Task brief
Could you filter the records below down to the lines that include the word "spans"?

Extracted entries
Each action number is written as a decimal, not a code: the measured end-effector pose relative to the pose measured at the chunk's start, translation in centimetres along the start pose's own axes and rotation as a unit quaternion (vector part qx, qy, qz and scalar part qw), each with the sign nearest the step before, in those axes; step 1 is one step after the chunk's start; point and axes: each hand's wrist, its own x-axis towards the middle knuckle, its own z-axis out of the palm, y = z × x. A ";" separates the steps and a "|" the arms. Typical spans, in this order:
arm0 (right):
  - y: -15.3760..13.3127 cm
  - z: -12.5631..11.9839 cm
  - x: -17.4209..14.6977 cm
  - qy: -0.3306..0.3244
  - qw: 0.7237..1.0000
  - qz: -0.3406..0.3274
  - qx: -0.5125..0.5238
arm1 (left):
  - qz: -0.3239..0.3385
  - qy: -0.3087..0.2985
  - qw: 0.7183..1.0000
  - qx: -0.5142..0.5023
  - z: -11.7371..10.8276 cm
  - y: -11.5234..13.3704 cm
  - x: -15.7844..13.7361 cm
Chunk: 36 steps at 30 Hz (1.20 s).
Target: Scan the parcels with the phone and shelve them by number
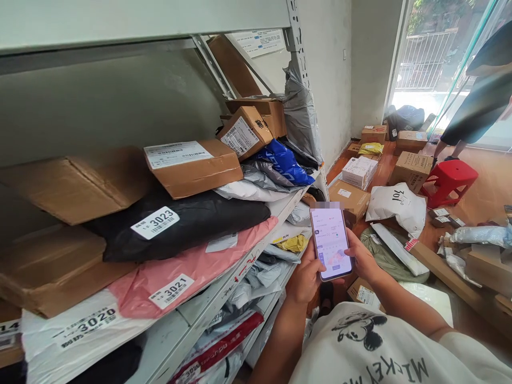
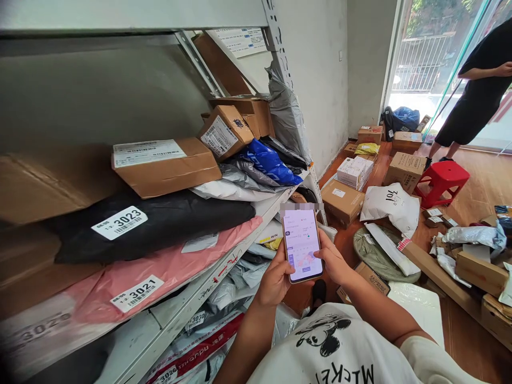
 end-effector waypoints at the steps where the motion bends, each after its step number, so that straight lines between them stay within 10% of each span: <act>1: 0.0 0.0 0.0 0.003 1.000 -0.001 -0.003 | 0.004 -0.005 1.000 -0.006 0.0 0.0 0.0; 36: 0.4 1.0 -0.8 0.021 0.999 0.002 -0.036 | 0.038 -0.012 0.999 -0.027 -0.2 -0.6 -0.3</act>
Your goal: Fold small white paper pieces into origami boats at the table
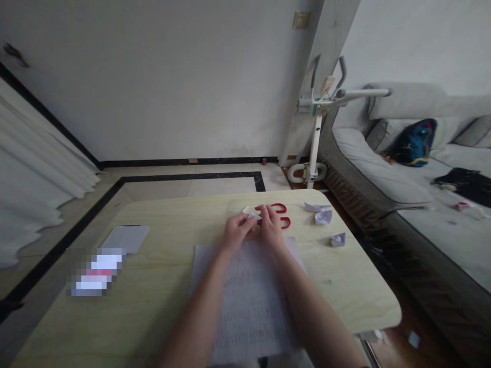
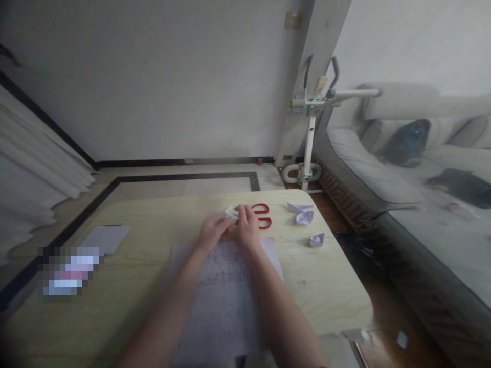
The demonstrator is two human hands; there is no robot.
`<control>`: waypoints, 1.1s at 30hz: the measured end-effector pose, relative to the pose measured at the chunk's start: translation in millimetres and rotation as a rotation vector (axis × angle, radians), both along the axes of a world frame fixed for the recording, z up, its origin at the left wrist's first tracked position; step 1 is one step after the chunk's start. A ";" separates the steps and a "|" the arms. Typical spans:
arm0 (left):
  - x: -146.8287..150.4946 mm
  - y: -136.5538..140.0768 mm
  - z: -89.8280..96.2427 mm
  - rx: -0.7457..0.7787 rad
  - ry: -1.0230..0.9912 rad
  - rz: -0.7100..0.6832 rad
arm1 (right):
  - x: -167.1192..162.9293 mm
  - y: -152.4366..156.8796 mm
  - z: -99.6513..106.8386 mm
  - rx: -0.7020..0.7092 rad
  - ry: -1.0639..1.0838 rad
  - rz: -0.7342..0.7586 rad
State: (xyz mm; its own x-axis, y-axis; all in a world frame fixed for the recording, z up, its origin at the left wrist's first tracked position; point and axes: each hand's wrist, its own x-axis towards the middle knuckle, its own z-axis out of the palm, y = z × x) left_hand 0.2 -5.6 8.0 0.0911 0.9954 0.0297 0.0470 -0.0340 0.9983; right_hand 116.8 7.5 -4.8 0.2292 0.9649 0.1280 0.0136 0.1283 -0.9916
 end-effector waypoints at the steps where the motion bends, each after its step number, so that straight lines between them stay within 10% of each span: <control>1: -0.1 0.1 -0.1 0.005 -0.005 0.005 | 0.0 0.0 0.3 -0.002 -0.006 0.001; 33: -1.2 -1.1 3.3 -0.068 -0.072 -0.057 | 1.5 -0.2 1.1 -0.007 0.034 0.017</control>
State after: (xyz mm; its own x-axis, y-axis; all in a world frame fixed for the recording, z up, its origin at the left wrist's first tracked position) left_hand -0.9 -6.6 11.4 0.1479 0.9886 -0.0294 -0.0248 0.0335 0.9991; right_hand 118.2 7.3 -3.7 0.2172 0.9695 0.1137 -0.0222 0.1213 -0.9924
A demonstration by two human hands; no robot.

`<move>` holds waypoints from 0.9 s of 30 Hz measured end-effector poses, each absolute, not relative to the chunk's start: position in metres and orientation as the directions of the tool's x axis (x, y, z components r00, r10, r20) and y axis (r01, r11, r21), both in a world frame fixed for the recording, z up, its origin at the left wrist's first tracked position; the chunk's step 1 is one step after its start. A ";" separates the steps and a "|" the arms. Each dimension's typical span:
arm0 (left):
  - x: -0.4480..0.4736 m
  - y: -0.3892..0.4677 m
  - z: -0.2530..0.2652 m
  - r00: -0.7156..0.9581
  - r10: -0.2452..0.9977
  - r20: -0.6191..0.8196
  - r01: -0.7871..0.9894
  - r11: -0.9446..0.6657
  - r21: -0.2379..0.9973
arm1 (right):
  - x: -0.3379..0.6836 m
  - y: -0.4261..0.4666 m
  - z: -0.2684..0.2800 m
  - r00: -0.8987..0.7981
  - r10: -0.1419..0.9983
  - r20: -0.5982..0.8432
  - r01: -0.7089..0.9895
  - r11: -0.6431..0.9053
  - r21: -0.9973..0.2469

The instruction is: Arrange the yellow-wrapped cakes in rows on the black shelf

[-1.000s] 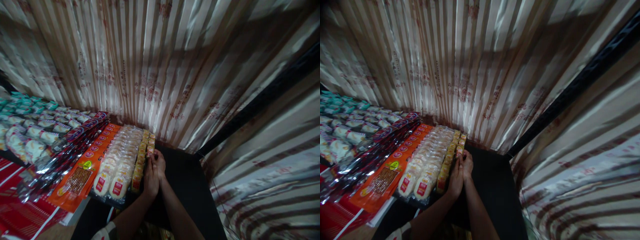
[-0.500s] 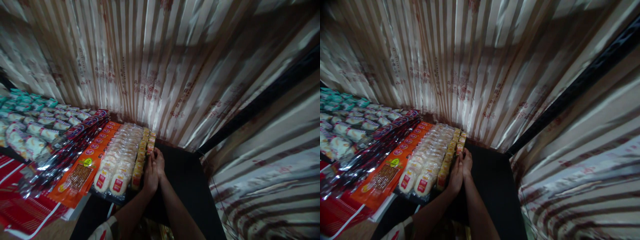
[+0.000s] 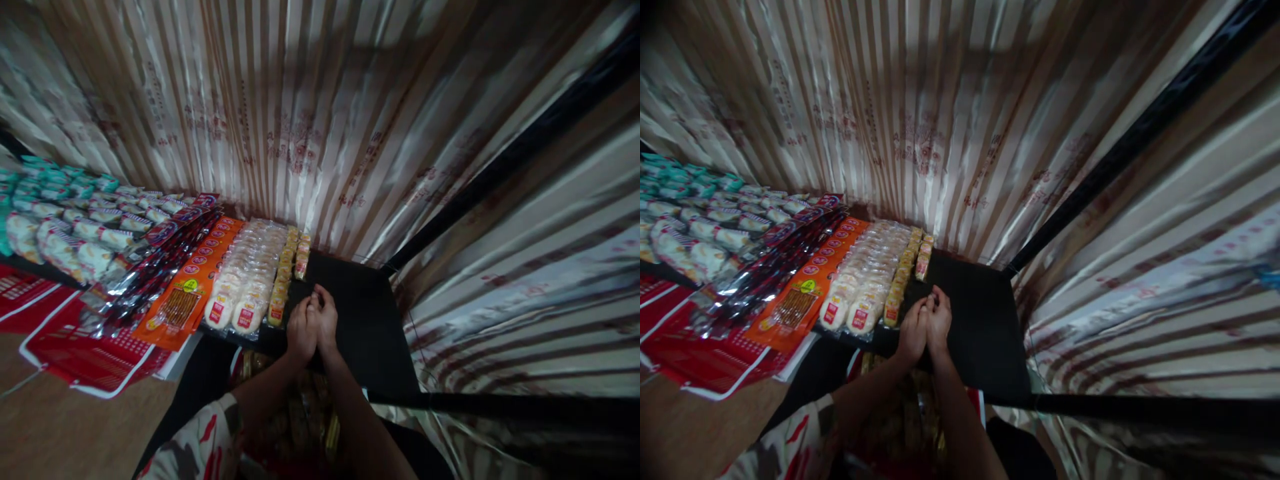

Written reply
Each action number is written as a decimal, not a code: the measured end-effector pose relative to the pose measured at the chunk's start, translation in centimetres along the start pose's own axes and rotation as a unit quaternion (vector part qx, qy, qz and scalar part qw), each with the sign nearest the step before, in those axes; step 1 is one step after the chunk's start; point and axes: each hand's wrist, its own x-axis towards the middle knuckle, its own z-axis out of the palm, y = z × x. A ";" separates the steps and a "|" the arms. Typical spans, in this order:
`<control>`: waypoints, 1.1s at 30hz: the measured end-effector pose, relative to the pose measured at the chunk's start: translation in millimetres and rotation as a rotation vector (axis × angle, radians), both along the axes of a world frame fixed for the recording, z up, its origin at the left wrist's first tracked position; step 1 is one step after the chunk's start. A ";" separates the steps and a "|" the arms. Typical spans:

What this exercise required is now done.